Alongside physical education and the more traditional sport options – because these both have huge benefits and long must they continue – there needs to be more.

Physical activity needs more freedom, more fun and more involvement in the wider school day.

We need initiatives like The Daily Mile, which offers a fluid and non-competitive activity option for pupils to explore, alongside the curriculum. 

Exercise should not start and end with the PE lesson.

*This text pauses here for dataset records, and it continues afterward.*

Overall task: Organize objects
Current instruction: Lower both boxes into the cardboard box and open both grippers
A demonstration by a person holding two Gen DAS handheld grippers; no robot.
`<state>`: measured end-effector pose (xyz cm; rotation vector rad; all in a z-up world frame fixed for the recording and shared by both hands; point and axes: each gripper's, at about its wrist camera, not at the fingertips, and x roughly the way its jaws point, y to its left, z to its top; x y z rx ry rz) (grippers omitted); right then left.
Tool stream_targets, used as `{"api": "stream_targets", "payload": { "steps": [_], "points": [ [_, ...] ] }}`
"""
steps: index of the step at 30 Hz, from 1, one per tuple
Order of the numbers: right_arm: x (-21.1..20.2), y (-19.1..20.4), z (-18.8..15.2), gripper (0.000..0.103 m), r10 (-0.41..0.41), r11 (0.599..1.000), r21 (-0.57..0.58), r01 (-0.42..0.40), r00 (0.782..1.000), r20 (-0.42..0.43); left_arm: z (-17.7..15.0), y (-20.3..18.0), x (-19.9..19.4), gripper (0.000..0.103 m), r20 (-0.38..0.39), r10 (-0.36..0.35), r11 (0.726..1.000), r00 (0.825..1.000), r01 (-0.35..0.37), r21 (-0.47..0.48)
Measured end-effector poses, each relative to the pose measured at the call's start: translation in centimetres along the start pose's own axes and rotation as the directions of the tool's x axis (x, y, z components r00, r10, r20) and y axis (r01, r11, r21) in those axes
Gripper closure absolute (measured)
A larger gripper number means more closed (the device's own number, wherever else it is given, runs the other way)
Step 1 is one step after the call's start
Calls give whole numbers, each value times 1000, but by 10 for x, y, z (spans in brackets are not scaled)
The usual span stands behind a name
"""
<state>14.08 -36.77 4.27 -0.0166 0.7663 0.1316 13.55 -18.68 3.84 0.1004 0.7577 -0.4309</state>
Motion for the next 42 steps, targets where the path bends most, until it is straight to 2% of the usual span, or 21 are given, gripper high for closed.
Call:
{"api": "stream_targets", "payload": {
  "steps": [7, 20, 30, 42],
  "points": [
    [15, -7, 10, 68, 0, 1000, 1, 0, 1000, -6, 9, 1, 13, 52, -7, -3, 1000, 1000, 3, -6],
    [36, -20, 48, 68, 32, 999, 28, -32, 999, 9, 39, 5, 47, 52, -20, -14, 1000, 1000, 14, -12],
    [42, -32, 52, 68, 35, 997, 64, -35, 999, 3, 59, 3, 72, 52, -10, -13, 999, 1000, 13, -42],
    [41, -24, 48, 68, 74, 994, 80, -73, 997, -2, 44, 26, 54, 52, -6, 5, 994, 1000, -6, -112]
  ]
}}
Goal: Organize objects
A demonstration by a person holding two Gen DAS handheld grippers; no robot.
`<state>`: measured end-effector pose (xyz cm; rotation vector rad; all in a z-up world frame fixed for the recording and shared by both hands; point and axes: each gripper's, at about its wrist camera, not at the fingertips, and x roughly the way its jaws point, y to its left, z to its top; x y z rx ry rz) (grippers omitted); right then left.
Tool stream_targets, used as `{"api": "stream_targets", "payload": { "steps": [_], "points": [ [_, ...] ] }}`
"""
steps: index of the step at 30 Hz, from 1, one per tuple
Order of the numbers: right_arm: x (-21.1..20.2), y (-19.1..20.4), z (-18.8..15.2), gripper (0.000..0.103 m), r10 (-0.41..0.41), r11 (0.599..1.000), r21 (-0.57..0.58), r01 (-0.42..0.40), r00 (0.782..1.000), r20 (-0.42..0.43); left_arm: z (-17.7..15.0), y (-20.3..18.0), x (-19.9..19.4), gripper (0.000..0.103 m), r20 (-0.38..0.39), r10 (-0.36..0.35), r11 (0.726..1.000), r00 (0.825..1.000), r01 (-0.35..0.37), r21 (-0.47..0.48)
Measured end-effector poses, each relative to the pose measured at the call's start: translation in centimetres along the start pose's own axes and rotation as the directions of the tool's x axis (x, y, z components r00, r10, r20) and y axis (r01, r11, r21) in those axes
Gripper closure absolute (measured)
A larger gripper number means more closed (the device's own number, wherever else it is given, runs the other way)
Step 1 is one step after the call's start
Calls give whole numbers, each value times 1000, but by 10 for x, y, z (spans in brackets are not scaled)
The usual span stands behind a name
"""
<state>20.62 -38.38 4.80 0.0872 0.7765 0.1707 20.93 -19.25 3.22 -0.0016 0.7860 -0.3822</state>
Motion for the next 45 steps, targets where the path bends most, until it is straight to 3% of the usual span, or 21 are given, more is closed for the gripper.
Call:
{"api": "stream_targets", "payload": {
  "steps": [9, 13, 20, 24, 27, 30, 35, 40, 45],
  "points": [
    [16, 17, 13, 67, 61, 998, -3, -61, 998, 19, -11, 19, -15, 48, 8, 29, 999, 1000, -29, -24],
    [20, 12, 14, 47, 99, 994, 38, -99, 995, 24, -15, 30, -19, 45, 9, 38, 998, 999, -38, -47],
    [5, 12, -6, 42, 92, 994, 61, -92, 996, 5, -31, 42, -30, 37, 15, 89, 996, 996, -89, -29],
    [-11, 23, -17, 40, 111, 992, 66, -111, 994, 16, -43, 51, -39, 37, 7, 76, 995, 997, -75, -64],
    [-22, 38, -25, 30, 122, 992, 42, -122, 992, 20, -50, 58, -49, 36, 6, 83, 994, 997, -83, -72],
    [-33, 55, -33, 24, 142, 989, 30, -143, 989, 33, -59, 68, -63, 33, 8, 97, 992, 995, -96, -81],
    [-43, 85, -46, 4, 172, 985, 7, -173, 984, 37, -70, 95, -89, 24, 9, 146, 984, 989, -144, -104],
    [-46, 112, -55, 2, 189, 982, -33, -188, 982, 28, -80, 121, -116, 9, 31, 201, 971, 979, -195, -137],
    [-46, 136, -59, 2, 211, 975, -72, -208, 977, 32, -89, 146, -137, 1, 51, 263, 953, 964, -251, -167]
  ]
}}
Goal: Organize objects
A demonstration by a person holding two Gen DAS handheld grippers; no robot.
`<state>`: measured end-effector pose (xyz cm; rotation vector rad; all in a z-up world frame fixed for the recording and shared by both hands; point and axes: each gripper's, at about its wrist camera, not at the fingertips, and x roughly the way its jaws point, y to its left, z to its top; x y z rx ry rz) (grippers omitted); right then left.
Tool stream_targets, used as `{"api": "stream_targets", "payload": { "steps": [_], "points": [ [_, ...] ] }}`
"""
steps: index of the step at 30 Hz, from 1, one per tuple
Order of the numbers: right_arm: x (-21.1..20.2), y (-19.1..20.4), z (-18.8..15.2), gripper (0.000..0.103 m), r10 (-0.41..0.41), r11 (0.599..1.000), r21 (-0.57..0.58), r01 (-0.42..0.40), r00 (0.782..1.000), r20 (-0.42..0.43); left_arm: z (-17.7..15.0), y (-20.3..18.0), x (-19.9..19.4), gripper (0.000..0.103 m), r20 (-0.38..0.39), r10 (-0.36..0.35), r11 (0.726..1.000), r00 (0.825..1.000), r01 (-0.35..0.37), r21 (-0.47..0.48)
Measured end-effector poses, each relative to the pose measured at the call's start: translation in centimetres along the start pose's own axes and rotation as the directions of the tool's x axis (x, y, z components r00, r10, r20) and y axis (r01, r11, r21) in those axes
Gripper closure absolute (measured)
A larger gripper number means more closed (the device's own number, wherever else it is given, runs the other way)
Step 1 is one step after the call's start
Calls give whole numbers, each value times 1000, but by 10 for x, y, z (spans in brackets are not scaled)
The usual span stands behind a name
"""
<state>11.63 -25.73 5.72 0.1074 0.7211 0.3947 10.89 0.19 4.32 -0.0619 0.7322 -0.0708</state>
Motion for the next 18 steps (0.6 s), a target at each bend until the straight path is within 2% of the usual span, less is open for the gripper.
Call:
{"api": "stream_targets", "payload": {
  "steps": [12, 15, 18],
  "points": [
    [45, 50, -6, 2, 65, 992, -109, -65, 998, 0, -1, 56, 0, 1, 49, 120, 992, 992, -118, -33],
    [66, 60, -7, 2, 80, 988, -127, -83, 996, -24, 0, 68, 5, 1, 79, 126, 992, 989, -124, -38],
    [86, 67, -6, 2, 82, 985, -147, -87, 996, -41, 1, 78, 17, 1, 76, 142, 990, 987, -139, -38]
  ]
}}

With Joe Wicks, it seems there comes a glimmer of hope. “My mission before all this was to try to make regular exercise – not games or sport – be on the curriculum,” he says.

“I want children to have 15 or 20 minutes at the start of the day. It will turn your child into a positive, optimistic, focused and energised little human being.”

Seeing his #PEWithJoe campaign take off around the world, it’s hard not to disagree.

The toughest critics of all, our children, also seem convinced. 

The #PEWithJoe ‘homework’ last week, was to write a poem on how exercise makes you feel.

Nine-year-old Davina wrote: “I feel strong, I feel more than fine, I feel amazing and alive,” and there are thousands of enthusiastic comments from children on Joe's YouTube channel every morning.

There are answers to the inactivity problem here, and it is essential that we continue to listen. 

As Kennedy, 12, writes: “After exercise I feel like a rainbow-charged unicorn, bathing in a pool of sparkly cupcakes’.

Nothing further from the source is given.